There’s an exploration of consciousness and the nature of ‘souls’ in the chapters from Midori and Eden’s perspectives, and in the conversations between Ava and Animus, the being that has invaded the station. It’s interesting; how do we decide if a being has a consciousness that we humans will recognise and respect, and what will we do when faced with that, either in artificial beings or in alien life? It’s a question we have yet to answer, since we barely treat each other as equals in consciousness, and cling to notions of hierarchy in life forms.

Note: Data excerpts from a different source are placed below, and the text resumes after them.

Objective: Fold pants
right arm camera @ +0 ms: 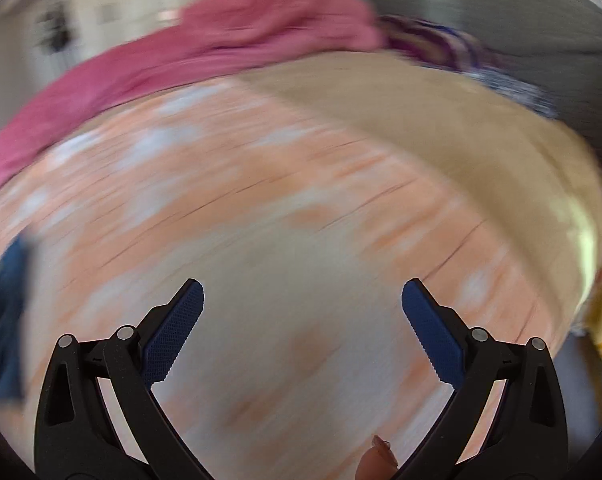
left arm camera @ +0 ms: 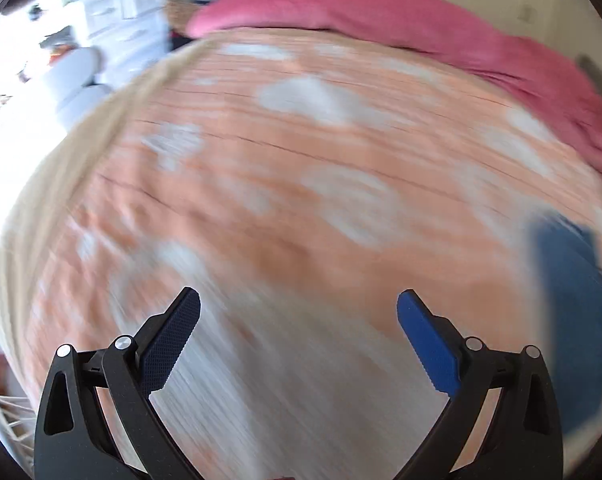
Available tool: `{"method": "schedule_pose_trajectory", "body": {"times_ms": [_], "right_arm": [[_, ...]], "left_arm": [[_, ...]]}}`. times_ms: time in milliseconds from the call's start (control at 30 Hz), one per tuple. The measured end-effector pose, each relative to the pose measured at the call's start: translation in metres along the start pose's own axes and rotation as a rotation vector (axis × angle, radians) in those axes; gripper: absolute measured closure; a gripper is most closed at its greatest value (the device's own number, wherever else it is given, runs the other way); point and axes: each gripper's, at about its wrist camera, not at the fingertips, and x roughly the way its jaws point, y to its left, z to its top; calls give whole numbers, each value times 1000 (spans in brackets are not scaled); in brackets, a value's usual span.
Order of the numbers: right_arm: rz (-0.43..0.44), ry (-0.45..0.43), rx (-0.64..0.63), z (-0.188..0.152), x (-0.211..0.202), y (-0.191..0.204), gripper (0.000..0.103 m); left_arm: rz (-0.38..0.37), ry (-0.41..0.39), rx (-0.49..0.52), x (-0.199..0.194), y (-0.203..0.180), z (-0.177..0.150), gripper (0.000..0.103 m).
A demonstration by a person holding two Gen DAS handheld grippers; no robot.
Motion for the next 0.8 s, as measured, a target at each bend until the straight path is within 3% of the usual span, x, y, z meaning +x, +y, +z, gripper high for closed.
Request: {"method": "schedule_pose_trajectory", "body": {"times_ms": [67, 167, 233, 300, 800], "right_arm": [[-64, 47, 37, 20, 34, -15, 9], [-127, 158, 47, 21, 81, -22, 8], [-164, 110, 13, 19, 73, -14, 8], [-183, 127, -3, 19, 76, -11, 8], [-159, 126, 16, 18, 75, -16, 8]], "left_arm": [[108, 47, -4, 40, 13, 5, 4], [22, -63, -27, 32, 22, -3, 4], [13, -49, -35, 35, 23, -2, 4], [35, -50, -19, 35, 18, -3, 4], [38, -48, -16, 37, 16, -3, 4]]}}
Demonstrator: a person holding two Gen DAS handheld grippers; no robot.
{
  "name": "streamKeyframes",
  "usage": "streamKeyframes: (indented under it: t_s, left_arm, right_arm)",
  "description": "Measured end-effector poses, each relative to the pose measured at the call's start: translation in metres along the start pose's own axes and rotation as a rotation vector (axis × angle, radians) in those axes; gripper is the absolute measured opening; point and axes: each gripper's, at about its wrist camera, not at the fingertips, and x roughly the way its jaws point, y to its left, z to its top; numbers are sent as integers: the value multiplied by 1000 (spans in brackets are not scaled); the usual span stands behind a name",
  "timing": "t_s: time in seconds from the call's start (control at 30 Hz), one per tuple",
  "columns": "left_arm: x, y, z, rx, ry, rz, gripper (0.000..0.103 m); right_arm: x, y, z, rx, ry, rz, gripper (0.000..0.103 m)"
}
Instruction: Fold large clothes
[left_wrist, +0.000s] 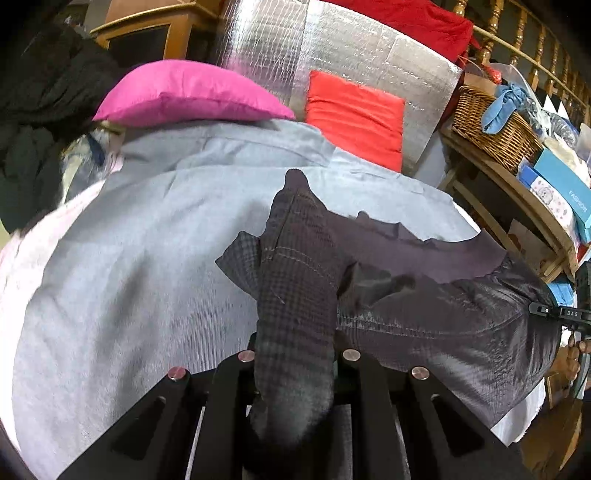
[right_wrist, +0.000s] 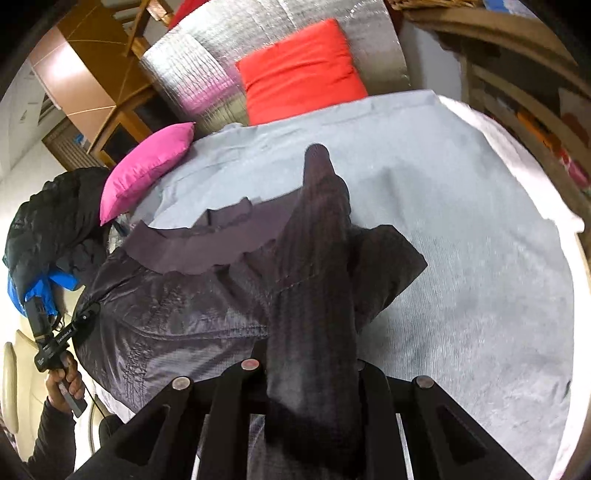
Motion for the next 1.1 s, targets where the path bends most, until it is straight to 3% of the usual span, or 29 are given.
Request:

Over all, I was hooked by this novel fairly quickly and raced through it once the action really starts. It was terribly creepy. The tension builds subtly and steadily until the final race to find Tessa and then Ava’s meeting with Animus.
Author Bio
John Palisano is the author of ‘Dust of the Dead’, ‘Ghost Heart’, ‘Nerves’, and ‘Night of 1,000 Beasts’. His novellas include ‘Placerita’, ‘Glass House’ and ‘Starlight Drive: Four Halloween Tales’. His first short fiction collection ‘All that Withers’ celebrates over a decade of short story highlights.
Palisano won the Bram Stoker Award in short fiction for ‘Happy Joe’s Rest Stop’ and has been nominated for a Rondo Award. His short stories have appeared in Weird Tales, Cemetery Dance, PS Publishing, Independent Legions, Space & Time, Dim Shores, Kelp Journal, Monstrous Books, DarkFuse, Crystal Lake, Terror Tales, Lovecraft eZine, Horror Library, Bizarro Pulp, Written Backwards, Dark Continents, Big Time Books, McFarland Press, Darkscribe, Dark House, Vincere Press and many more.
Non-fiction pieces have appeared in Blumhouse Online, Fangoria, and Dark Discoveries magazines and he’s been quoted in Vanity Fair, The Writer, and the Los Angeles Times. He’s a recent past President of the Horror Writers Association.